A simulation analysis to optimize orbits for a tropical GPS radio occultation mission
© The Society of Geomagnetism and Earth, Planetary and Space Sciences (SGEPSS); The Seismological Society of Japan; The Volcanological Society of Japan; The Geodetic Society of Japan; The Japanese Society for Planetary Sciences. 2006
Received: 16 February 2005
Accepted: 7 June 2006
Published: 16 September 2006
Space-based Radio Occultation (RO) measurements using a GPS receiver on a low Earth orbiter (LEO) provide accurate atmospheric refractivity profiles. EQUatorial Atmospheric Research Satellite (EQUARS) is a planned satellite mission carrying a GPS receiver for RO measurements, whose main focus is to study the vertical coupling process in the equatorial atmosphere and ionosphere through upward propagating atmospheric waves. This paper presents a model simulation to determine the best practical orbital parameters of a LEO satellite for GPS occultation, which provides dense occultation coverage from 20°S to 20°N and sparser coverage extending to 30°S and 30°N. Constellations of 29 GPS satellites are computed every 10 sec using the six Keplerian parameters based on real almanac data, while various orbits of LEO satellite are computed by varying orbital parameters, especially orbital altitude and inclination.

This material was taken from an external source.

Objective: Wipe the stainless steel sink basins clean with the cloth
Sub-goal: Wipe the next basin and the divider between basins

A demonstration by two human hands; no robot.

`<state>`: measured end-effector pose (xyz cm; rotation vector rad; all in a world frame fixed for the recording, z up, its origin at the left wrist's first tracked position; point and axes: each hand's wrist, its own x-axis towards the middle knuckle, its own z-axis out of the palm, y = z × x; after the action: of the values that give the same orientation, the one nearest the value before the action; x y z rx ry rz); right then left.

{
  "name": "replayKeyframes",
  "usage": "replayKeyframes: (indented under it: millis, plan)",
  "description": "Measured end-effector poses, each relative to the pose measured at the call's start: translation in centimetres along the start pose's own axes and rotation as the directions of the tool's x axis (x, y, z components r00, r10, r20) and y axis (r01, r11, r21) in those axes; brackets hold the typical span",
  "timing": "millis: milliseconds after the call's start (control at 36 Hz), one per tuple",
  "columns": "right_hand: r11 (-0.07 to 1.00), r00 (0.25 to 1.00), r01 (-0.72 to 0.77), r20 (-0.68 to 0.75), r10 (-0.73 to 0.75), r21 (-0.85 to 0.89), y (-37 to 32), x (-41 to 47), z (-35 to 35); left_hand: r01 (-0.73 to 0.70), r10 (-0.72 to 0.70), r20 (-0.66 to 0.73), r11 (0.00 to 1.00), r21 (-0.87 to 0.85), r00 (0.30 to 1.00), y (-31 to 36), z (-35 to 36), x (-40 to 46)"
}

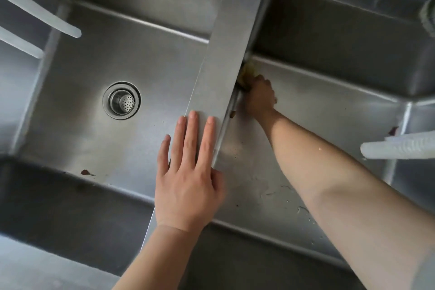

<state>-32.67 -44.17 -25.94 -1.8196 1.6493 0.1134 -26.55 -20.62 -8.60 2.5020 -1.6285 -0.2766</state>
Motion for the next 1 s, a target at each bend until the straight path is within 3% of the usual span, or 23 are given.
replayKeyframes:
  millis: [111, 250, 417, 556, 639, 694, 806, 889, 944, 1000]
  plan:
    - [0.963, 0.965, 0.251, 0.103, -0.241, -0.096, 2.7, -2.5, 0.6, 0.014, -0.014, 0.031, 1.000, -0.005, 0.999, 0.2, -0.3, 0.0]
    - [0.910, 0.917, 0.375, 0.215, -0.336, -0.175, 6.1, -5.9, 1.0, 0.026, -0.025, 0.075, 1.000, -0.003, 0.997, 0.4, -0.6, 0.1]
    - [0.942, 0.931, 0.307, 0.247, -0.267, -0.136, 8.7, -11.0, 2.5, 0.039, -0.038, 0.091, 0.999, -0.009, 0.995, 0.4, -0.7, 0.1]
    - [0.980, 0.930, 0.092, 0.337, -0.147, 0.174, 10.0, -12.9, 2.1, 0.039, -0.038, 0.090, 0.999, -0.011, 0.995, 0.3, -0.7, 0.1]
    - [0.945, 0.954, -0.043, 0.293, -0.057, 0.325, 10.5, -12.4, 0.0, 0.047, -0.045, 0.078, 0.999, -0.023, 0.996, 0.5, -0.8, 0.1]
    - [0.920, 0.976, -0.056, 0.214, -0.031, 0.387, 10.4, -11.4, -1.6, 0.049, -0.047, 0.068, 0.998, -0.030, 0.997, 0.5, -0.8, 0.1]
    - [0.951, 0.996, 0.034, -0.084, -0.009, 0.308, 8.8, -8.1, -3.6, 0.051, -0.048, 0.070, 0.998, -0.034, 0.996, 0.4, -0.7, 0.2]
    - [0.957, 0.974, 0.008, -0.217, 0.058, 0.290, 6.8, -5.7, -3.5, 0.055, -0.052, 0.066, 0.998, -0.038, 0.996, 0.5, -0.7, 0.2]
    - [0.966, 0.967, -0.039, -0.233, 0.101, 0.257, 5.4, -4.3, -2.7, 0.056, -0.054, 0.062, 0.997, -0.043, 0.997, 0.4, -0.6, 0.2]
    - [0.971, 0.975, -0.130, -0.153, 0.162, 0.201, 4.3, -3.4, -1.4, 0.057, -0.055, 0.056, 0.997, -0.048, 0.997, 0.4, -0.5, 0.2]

Then, the occultation events are simulated under the assumption that the ray path between the occulting GPS and LEO satellites is a straight line. The simulation analysis shows that altitude and inclination angle of orbit are considered as principal parameters among the Keplerian parameters to accomplish the RO measurements in the equatorial region. Taking into account the long-lived mission, an avoidance of ionospheric F-layer influences, and practical antenna field of view, the best practical orbit for RO measurement in the equatorial region has an altitude of 750 km and an inclination of 20°. LEO on this orbit is expected to provide 530 RO events per day. The analysis also shows that three LEOs in that orbit with 120° separation can provide atmospheric profiles at least once every 6 h within 1000 km from an arbitrary station in the equator.